OK, this is a bit out of order, but there is a method to my madness. As the day was winding down, I got a call from a wildlife manager near Kingman who said they had another golden eagle at the Kingman Animal Hospital. This bird had also been hit by a car and needed serious medical help. As it was already late in the afternoon, I called volunteer Tim McAdam who has his own helicopter and has done missions for us in the past. He didn’t hesitate to offer his help and the next day, he and I flew to Kingman where we were met by Ruby and Becky from the animal hospital. The bird was transferred to the carrier in the helo and we flew to Scottsdale. Upon arrival, the bird was examined, given fluids and some food, and the broken leg was wrapped. Surgery was performed the next day but the bird sadly didn’t survive. Upon doing a necropsy, Dr. Orr discovered that the bird’s liver had ruptured in the collision and one of its lungs was filled with blood. In this condition, there was nothing that could have been done to save it.

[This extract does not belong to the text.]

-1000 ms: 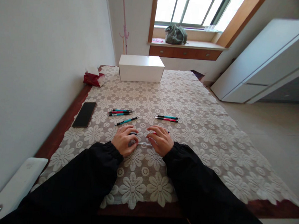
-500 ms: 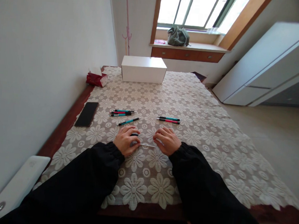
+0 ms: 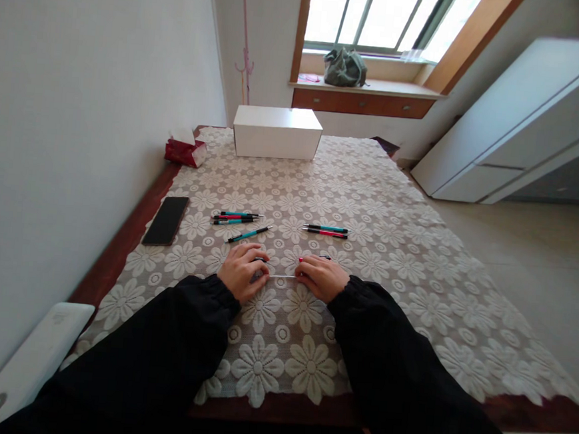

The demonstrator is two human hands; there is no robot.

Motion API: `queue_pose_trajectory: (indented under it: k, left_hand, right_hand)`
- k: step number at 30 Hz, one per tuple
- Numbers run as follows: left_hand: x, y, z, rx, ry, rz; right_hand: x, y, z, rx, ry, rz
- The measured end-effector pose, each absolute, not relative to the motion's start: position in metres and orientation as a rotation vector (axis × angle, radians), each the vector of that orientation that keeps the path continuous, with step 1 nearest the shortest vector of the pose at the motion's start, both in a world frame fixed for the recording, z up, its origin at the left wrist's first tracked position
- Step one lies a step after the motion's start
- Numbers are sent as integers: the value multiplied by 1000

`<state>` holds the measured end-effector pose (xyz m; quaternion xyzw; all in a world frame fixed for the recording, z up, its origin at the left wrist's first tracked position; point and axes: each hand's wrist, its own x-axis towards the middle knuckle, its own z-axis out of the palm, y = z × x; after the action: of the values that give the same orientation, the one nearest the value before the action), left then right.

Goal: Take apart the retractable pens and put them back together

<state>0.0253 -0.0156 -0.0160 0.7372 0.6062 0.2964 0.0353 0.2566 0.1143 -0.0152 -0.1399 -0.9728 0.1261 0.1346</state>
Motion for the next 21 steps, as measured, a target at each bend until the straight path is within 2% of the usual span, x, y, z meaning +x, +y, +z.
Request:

Another heartbreaking conclusion.
OK, back to eagle #2, a 5 year old unbanded male bald from the Lake Mary area. This bird had flown headlong into a snow drift and was rescued by a family who witnessed the bird’s landing mishap and ran to the rescue. (go to http://azdailysun.com/news/local/group-rescues-bald-eagle/article_e94adf9d-c67f-5d43-865f-14685f47c169.html for the story) Liberty Wildlife volunteer Tim Coppage drove to Flagstaff and picked up the bald eagle and brought him down for examination and treatment. Not presenting any overt trauma, the bird was X-rayed to verify there was no lead in his body, and was placed into a 60ft flight enclosure to rest up and get his flying skills back. In the near future, he’ll be making the trip back north where we hope to get the family that rescued him to participate in the release!
We took in a third California condor last week. This male, #287, is in serious condition from the effects of lead poisoning. He is being treated and his prognosis is guarded at this time. We’ll keep you posted.